If the space of possible strings/types is limited, map them to a list (information coding).
I don't know of anything better than base-64 if you actually have to pass the value around and if users have to type it in.
If you have a central data store they can all access, you could just give them the ID of the row where you saved it. This of course depends on how "secret" this data needs to be.
But I suspect that if you're trying to use this for activation, you need them to have an actual value.
How will the string be passed? Can you expect users to perhaps just copy/paste? Maybe some time spent on clearing up superfluous line breaks that come from an email reader or even your "Copy from here" and "Copy to here" lines might bear more fruit!
Can the characters in your string have non-printable chars?
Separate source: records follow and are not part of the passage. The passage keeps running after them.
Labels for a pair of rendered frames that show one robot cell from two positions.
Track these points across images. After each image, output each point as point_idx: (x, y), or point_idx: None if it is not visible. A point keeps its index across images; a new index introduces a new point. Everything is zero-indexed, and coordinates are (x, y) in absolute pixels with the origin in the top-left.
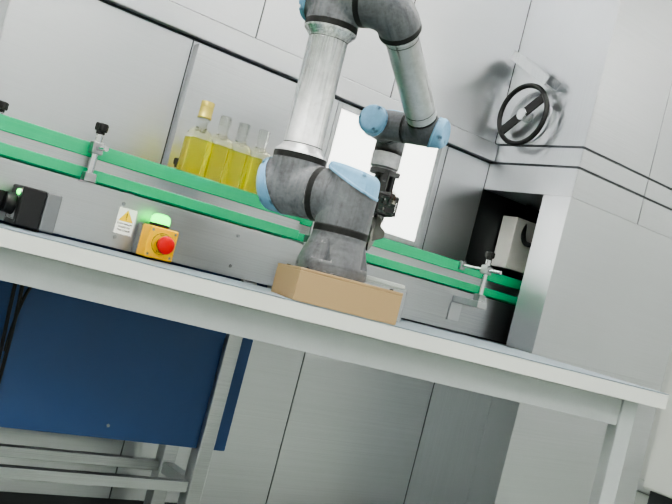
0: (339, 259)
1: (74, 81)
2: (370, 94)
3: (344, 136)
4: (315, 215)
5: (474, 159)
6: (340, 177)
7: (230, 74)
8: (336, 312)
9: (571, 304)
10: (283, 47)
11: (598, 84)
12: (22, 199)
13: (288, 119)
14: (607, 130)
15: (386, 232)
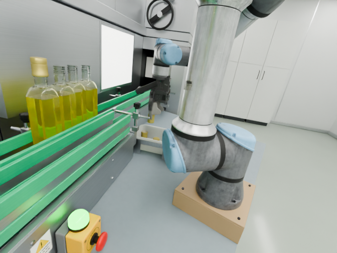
0: (242, 195)
1: None
2: (110, 11)
3: (105, 42)
4: (217, 170)
5: (140, 36)
6: (246, 148)
7: (27, 10)
8: None
9: (182, 91)
10: None
11: (194, 2)
12: None
13: (78, 40)
14: (193, 23)
15: (124, 83)
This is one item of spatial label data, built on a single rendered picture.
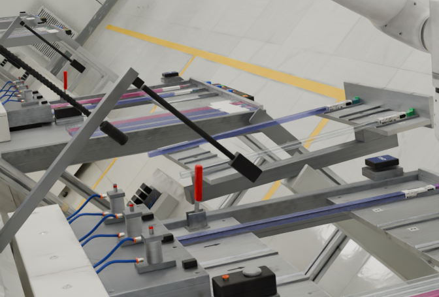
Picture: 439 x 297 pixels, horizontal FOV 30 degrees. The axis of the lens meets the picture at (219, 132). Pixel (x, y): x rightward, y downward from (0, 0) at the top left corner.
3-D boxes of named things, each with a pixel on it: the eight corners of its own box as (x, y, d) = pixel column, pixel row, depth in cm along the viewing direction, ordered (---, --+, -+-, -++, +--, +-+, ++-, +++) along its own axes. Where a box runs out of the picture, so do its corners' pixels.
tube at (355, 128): (411, 114, 168) (410, 109, 167) (415, 115, 166) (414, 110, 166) (179, 177, 152) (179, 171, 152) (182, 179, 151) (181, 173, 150)
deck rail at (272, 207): (419, 200, 156) (417, 170, 155) (424, 203, 154) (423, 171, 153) (42, 280, 135) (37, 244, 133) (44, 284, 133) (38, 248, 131)
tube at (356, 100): (357, 102, 188) (356, 96, 188) (360, 103, 187) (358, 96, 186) (147, 156, 172) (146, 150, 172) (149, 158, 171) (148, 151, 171)
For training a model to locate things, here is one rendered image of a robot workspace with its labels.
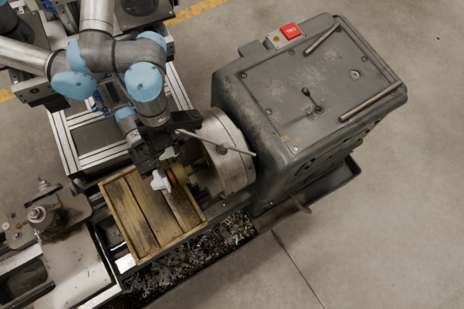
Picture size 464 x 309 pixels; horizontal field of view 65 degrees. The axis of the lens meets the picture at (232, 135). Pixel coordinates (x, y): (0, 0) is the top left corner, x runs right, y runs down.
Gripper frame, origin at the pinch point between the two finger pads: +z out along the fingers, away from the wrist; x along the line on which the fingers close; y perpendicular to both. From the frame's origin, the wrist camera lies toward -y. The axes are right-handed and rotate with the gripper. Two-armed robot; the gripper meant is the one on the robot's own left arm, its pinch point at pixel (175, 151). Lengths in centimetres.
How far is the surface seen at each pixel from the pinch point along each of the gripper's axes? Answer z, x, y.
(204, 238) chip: 76, 4, 0
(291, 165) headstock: 10.7, 17.7, -30.2
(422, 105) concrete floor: 132, -13, -193
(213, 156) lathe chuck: 10.1, 2.3, -10.6
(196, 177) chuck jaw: 22.9, -0.1, -4.3
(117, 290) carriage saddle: 43, 14, 37
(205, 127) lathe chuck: 8.4, -7.9, -13.7
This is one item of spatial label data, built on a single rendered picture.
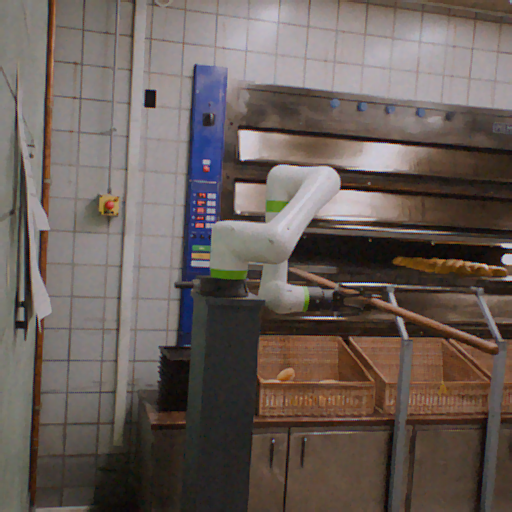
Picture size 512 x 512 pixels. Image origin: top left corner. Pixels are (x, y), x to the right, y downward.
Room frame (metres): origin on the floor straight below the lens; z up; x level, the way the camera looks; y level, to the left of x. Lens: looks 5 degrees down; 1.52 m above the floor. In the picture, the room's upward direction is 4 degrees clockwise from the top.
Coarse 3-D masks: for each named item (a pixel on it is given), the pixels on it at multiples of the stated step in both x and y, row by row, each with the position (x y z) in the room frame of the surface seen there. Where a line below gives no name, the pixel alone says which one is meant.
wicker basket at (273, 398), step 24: (264, 336) 3.59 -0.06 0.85; (288, 336) 3.63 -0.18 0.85; (312, 336) 3.66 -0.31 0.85; (336, 336) 3.70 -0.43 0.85; (264, 360) 3.57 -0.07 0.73; (288, 360) 3.60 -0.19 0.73; (312, 360) 3.64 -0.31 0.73; (336, 360) 3.67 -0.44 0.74; (264, 384) 3.12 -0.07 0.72; (288, 384) 3.15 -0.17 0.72; (312, 384) 3.18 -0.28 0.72; (336, 384) 3.21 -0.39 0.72; (360, 384) 3.24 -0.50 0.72; (264, 408) 3.12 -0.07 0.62; (288, 408) 3.15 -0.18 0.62; (312, 408) 3.18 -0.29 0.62; (336, 408) 3.21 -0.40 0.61; (360, 408) 3.25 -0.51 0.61
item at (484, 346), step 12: (300, 276) 3.41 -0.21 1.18; (312, 276) 3.27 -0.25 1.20; (360, 300) 2.75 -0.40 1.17; (372, 300) 2.65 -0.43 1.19; (396, 312) 2.46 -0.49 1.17; (408, 312) 2.40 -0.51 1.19; (420, 324) 2.30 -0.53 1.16; (432, 324) 2.23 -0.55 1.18; (456, 336) 2.09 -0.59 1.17; (468, 336) 2.05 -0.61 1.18; (480, 348) 1.98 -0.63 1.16; (492, 348) 1.93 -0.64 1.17
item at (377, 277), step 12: (252, 276) 3.61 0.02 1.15; (288, 276) 3.66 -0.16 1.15; (324, 276) 3.71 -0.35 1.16; (336, 276) 3.73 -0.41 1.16; (348, 276) 3.75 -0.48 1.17; (360, 276) 3.77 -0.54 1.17; (372, 276) 3.79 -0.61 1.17; (384, 276) 3.81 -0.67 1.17; (396, 276) 3.83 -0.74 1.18; (408, 276) 3.85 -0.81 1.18; (420, 276) 3.88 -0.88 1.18
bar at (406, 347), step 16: (368, 288) 3.38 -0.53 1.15; (384, 288) 3.40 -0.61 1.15; (400, 288) 3.42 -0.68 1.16; (416, 288) 3.44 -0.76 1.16; (432, 288) 3.47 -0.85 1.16; (448, 288) 3.49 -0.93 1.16; (464, 288) 3.52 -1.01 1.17; (480, 288) 3.54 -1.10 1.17; (480, 304) 3.51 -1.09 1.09; (400, 320) 3.29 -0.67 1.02; (496, 336) 3.36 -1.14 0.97; (400, 352) 3.22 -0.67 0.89; (400, 368) 3.21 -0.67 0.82; (496, 368) 3.32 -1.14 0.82; (400, 384) 3.19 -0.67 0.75; (496, 384) 3.32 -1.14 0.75; (400, 400) 3.19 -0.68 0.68; (496, 400) 3.32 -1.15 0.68; (400, 416) 3.19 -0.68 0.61; (496, 416) 3.32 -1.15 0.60; (400, 432) 3.19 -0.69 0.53; (496, 432) 3.32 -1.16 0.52; (400, 448) 3.19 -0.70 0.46; (496, 448) 3.33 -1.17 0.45; (400, 464) 3.19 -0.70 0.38; (496, 464) 3.33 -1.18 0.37; (400, 480) 3.19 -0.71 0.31; (400, 496) 3.19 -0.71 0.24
If so, you don't need to base64-encode the bytes, you can simply create the string from them (saved 33%)
string str = new string(byteArray.Cast<char>().ToArray());
Also, are the values in the byte array restricted somehow? If they fall into a certain range (i.e., not all of the 256 possible values), you can consider stuffing two of each in each character of the string.
If you really have 37 bytes of non-redundant information, then you are out of luck. Compression may help in some cases, but if this is an activation key, I would recommend having keys of same length (and compression will not enforce this).
If this code is going to be passed over e-mail, then I see no problem in having an even larger key. Another option might be to insert hyphens every 5-or-so characters, to break it into smaller chunks (e.g. XXXXX-XXXXX-XXXXX-XXXXX-XXXXX).
Use a 160bit hash and hope no collisions? It would be much shorter. If you can use a look-up table, just use a 128 or even 64bit incremental value. Much much shorter than your 37 chars.